Task statement: Set down exactly, and only, the lines from the one with "the black bag-lined" to the final line of the entries, both included.

Records provided:
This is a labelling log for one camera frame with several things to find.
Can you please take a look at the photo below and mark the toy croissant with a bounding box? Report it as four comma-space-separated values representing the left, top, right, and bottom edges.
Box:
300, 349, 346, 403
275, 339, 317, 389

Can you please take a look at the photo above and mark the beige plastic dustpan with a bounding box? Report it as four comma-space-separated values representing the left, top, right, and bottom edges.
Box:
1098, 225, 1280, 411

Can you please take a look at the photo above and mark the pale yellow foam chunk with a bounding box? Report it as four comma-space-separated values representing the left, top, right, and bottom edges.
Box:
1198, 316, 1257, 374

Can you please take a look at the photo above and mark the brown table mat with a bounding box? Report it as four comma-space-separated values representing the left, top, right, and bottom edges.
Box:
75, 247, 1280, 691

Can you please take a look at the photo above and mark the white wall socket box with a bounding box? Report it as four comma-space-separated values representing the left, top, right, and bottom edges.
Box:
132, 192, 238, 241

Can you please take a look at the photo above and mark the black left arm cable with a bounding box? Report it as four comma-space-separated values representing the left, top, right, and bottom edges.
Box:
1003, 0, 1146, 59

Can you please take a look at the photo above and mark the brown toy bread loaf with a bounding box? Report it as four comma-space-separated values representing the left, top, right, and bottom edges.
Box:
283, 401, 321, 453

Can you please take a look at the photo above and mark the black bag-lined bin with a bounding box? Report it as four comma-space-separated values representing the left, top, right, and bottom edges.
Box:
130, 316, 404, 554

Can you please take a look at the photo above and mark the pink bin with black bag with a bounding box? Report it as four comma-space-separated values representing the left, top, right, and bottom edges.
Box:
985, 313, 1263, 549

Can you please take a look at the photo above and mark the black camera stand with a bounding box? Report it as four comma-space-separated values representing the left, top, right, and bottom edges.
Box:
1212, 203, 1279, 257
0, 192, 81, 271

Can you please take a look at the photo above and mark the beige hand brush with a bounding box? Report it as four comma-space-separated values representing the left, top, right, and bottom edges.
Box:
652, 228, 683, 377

Answer to this problem:
Can you please take a look at the photo above and mark the black bag-lined bin with a bounding box? Report it as four comma-space-separated values representing the left, top, right, and bottom edges.
Box:
130, 316, 404, 554

Can you please take a look at the photo above and mark the pink bin with black bag with a bounding box? Report it as four comma-space-separated values representing the left, top, right, and bottom edges.
Box:
985, 313, 1263, 549

Can you please take a look at the photo above and mark the black camera stand with a bounding box? Report it as four comma-space-separated values representing the left, top, right, and bottom edges.
Box:
1212, 203, 1279, 257
0, 192, 81, 271

Can you please take a look at the photo above and mark the beige hand brush with a bounding box? Report it as four comma-space-separated values representing the left, top, right, and bottom edges.
Box:
652, 228, 683, 377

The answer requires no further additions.